TASK INSTRUCTIONS.
Among the records that follow, set down only the lines from the one containing "Would it be possible for you to locate the small" to the one containing "A page of spatial", both included, exactly.

Items from a dataset.
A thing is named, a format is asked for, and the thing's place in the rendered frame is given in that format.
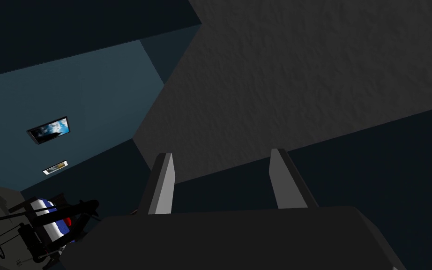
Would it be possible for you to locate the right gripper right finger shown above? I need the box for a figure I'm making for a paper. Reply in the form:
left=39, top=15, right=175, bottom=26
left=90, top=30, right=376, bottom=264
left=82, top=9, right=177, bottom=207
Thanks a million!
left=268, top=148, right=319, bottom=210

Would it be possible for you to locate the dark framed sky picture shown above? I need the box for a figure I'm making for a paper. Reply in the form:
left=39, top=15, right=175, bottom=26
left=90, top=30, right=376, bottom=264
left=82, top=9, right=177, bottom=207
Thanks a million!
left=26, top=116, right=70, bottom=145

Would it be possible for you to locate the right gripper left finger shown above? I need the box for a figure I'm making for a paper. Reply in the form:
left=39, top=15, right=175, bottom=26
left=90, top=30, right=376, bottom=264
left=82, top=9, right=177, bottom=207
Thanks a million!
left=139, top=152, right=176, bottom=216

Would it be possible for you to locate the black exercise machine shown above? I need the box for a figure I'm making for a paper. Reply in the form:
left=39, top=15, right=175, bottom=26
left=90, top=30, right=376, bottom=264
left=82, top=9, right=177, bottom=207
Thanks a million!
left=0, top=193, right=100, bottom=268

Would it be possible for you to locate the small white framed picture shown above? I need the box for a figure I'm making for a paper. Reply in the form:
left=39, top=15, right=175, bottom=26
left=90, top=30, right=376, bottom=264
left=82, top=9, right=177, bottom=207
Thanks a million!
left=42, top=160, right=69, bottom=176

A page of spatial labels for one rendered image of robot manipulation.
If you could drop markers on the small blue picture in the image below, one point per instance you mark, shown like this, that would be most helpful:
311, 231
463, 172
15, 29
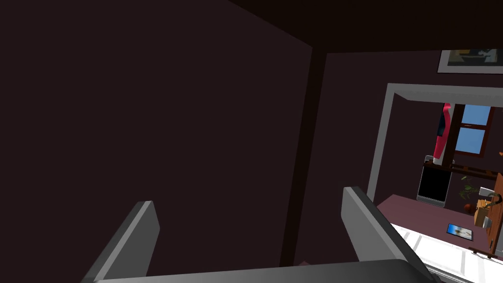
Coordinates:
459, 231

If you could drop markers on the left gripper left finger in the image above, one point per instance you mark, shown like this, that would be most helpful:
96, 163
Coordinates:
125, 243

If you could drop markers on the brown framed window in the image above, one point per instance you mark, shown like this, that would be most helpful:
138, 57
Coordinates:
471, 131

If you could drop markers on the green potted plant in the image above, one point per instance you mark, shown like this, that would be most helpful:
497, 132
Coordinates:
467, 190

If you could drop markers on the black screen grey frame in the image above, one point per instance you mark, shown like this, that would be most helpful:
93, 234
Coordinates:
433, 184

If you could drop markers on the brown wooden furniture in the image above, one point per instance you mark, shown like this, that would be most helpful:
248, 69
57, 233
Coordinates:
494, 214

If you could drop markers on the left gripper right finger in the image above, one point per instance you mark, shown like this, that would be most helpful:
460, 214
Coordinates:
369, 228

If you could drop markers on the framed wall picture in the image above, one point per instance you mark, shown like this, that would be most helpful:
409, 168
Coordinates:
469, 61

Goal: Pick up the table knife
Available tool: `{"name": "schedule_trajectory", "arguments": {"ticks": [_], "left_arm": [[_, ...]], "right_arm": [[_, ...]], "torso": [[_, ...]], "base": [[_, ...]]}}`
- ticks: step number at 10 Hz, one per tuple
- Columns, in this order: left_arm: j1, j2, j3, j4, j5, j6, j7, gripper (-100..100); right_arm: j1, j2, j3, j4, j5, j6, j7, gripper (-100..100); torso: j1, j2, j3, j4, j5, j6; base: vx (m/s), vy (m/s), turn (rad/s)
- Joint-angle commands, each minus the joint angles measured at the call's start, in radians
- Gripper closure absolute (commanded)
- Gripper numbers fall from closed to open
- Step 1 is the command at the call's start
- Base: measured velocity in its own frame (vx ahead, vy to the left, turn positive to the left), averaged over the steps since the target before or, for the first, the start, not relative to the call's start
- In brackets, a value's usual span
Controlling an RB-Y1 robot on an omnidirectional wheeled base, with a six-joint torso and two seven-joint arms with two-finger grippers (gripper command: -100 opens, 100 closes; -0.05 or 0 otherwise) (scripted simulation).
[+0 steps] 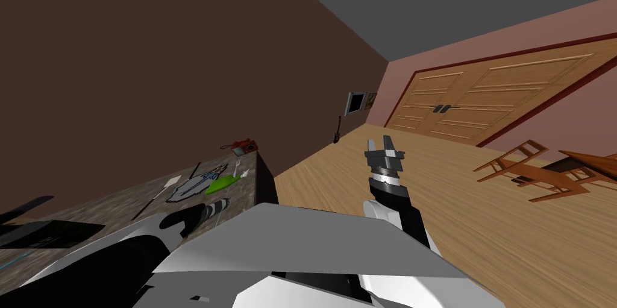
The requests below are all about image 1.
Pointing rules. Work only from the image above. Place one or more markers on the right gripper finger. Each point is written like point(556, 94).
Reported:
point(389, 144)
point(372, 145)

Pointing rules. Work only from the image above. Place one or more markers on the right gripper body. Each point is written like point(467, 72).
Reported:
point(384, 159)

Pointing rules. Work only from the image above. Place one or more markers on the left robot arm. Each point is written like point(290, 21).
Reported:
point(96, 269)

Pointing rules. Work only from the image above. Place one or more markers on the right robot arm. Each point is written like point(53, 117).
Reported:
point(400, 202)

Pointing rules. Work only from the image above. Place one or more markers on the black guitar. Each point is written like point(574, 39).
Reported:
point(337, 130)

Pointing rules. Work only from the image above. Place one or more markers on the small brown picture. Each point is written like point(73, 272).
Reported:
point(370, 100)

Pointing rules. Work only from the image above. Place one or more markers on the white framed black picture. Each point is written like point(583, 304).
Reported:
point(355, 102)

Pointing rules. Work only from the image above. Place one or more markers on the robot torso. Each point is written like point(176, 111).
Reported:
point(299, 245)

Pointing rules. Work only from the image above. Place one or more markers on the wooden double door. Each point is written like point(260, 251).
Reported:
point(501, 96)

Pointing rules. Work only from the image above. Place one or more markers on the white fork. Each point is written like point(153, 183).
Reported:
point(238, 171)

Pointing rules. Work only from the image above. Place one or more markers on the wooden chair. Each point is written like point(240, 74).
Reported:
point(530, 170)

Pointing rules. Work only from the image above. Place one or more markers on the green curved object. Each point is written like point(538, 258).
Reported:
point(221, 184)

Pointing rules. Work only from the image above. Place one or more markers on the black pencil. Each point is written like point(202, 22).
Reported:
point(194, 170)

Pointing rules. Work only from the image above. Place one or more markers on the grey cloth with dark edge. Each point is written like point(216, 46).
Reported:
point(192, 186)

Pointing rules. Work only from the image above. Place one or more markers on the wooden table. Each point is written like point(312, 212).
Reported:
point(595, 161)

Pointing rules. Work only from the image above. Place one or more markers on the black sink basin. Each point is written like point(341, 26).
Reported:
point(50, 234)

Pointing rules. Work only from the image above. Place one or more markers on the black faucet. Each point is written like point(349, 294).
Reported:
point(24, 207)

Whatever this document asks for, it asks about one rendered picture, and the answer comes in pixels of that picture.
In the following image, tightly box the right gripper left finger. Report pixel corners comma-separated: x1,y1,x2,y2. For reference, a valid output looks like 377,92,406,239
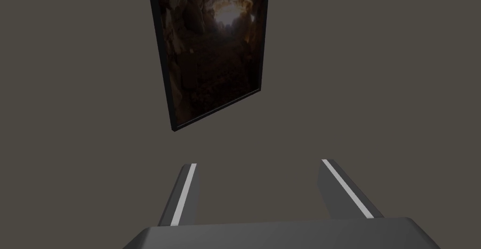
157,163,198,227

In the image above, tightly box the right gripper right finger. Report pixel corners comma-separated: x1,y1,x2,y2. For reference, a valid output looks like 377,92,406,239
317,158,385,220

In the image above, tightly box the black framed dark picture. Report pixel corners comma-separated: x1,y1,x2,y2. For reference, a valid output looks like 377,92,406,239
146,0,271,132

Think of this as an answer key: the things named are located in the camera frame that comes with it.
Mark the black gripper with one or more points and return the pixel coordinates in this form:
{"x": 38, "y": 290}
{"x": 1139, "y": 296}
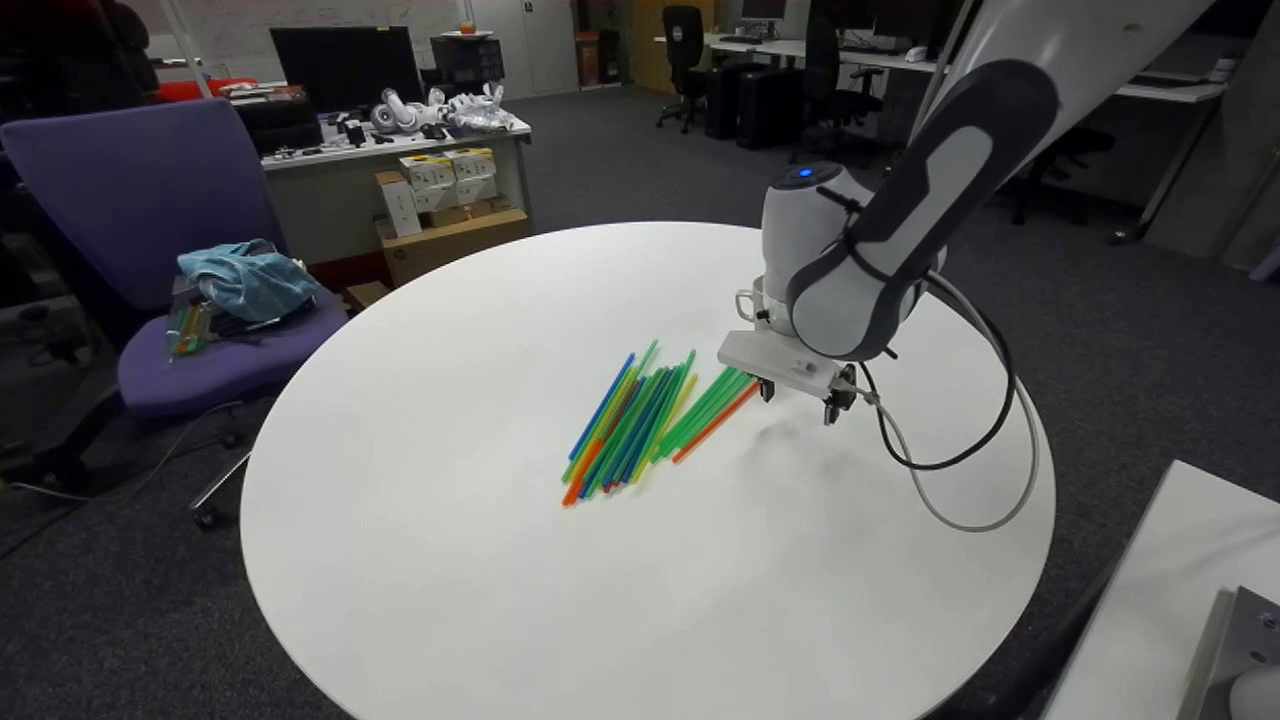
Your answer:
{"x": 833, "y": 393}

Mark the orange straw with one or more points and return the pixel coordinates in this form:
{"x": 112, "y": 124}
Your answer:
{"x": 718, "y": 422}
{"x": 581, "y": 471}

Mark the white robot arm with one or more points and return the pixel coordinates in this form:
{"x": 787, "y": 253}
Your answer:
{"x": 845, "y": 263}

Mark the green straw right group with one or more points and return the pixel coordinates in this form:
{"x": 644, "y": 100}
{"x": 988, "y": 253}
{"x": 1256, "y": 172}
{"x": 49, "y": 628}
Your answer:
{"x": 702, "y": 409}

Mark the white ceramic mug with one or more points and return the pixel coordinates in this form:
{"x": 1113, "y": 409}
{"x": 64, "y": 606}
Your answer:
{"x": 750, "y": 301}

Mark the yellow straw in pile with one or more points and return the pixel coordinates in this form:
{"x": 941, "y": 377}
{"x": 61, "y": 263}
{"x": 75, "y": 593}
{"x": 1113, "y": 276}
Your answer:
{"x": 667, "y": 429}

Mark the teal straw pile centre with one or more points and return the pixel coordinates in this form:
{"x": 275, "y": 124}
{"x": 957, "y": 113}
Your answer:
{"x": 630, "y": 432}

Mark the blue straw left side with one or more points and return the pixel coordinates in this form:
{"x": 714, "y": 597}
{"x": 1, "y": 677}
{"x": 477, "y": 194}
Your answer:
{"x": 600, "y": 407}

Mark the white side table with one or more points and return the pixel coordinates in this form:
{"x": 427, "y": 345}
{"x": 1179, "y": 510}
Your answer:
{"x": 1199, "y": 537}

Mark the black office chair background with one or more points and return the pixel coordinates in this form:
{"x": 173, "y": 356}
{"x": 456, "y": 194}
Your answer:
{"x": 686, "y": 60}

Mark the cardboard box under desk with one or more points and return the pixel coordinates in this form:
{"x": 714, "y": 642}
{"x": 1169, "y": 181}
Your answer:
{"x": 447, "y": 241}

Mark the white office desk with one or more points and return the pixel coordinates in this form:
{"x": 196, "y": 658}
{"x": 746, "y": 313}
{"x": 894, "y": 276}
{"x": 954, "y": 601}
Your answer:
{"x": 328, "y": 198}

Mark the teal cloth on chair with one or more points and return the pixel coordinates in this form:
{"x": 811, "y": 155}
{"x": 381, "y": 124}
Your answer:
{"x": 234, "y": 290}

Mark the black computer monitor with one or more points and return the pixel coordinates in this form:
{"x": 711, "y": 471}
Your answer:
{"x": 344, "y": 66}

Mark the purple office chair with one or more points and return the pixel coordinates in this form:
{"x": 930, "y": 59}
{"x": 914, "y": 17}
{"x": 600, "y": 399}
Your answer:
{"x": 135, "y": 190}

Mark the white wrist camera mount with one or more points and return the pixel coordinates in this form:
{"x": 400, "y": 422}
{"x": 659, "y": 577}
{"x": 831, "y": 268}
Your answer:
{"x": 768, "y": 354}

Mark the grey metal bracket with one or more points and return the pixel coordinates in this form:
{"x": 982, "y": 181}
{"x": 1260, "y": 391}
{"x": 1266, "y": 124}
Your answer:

SOLUTION BELOW.
Would it be possible for you to locate the small white framed picture shown above? I need the box for a figure I'm making for a paper. Reply in the form:
left=39, top=15, right=175, bottom=26
left=90, top=30, right=376, bottom=264
left=82, top=9, right=177, bottom=207
Thanks a million!
left=42, top=160, right=69, bottom=176

A page of spatial labels for one rendered image of robot manipulation.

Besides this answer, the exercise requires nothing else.